» **About this task**:
Extract the lines up to and including the one that contains "Horizontal field of", starting with the first line of the entries below, and omit the pictures.

» **Extracted data entries**:
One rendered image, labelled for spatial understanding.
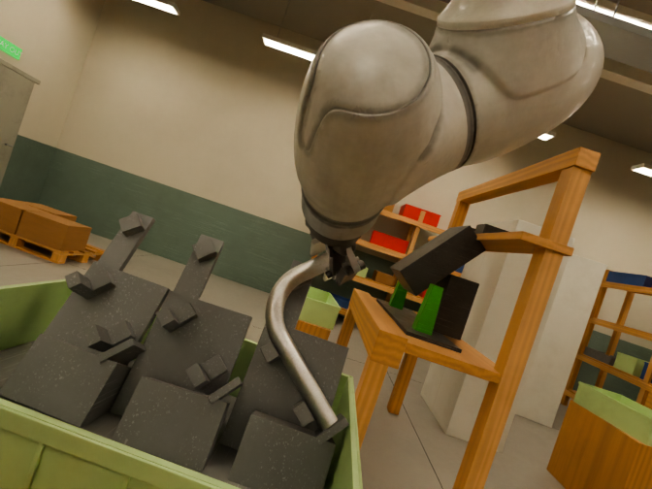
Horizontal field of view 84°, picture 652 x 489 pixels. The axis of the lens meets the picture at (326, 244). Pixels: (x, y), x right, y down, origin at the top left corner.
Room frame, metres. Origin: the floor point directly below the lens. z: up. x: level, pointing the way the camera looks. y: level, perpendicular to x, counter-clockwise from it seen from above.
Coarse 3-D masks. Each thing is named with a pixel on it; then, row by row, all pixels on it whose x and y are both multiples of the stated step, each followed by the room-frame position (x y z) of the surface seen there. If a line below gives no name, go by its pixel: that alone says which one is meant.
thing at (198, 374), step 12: (156, 312) 0.55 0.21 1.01; (168, 312) 0.56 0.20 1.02; (180, 312) 0.59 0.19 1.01; (192, 312) 0.60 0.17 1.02; (168, 324) 0.56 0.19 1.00; (180, 324) 0.60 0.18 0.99; (216, 360) 0.58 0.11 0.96; (192, 372) 0.53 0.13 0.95; (204, 372) 0.56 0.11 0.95; (216, 372) 0.57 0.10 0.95; (192, 384) 0.52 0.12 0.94; (204, 384) 0.56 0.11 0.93
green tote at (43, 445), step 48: (0, 288) 0.58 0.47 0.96; (48, 288) 0.68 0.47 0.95; (0, 336) 0.61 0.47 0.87; (0, 432) 0.33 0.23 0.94; (48, 432) 0.33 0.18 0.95; (0, 480) 0.33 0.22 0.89; (48, 480) 0.33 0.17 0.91; (96, 480) 0.33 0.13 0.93; (144, 480) 0.32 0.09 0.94; (192, 480) 0.32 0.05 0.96; (336, 480) 0.49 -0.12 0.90
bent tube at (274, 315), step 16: (320, 256) 0.62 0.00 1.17; (288, 272) 0.61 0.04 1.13; (304, 272) 0.60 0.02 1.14; (320, 272) 0.62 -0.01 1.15; (288, 288) 0.60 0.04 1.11; (272, 304) 0.58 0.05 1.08; (272, 320) 0.57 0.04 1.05; (272, 336) 0.57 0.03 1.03; (288, 336) 0.57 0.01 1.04; (288, 352) 0.56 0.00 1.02; (288, 368) 0.56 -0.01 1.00; (304, 368) 0.56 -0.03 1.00; (304, 384) 0.55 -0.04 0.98; (304, 400) 0.55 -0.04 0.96; (320, 400) 0.54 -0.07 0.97; (320, 416) 0.53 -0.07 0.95; (336, 416) 0.54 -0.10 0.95
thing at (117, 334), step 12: (72, 276) 0.58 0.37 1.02; (96, 276) 0.62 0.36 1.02; (108, 276) 0.62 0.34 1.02; (72, 288) 0.58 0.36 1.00; (84, 288) 0.59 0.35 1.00; (96, 288) 0.61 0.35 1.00; (108, 288) 0.63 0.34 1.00; (96, 324) 0.55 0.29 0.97; (120, 324) 0.59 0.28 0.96; (84, 336) 0.54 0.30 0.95; (96, 336) 0.54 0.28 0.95; (108, 336) 0.58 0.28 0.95; (120, 336) 0.58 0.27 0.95; (132, 336) 0.59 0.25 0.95; (96, 348) 0.56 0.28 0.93; (108, 348) 0.58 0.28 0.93
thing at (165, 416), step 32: (192, 256) 0.66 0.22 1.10; (192, 288) 0.63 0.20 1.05; (192, 320) 0.61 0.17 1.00; (224, 320) 0.62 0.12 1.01; (160, 352) 0.58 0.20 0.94; (192, 352) 0.59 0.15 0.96; (224, 352) 0.60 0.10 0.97; (128, 384) 0.56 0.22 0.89; (160, 384) 0.52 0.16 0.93; (224, 384) 0.58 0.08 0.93; (128, 416) 0.50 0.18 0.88; (160, 416) 0.50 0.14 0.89; (192, 416) 0.51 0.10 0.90; (224, 416) 0.56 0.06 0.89; (160, 448) 0.49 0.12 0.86; (192, 448) 0.49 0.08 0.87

» **Reply to the exercise**:
One rendered image, labelled for spatial understanding.
Horizontal field of view 84°, picture 652 x 489 pixels. The axis of the lens meets the picture at (326, 244). Pixels: (x, y), x right, y down, origin at the top left corner.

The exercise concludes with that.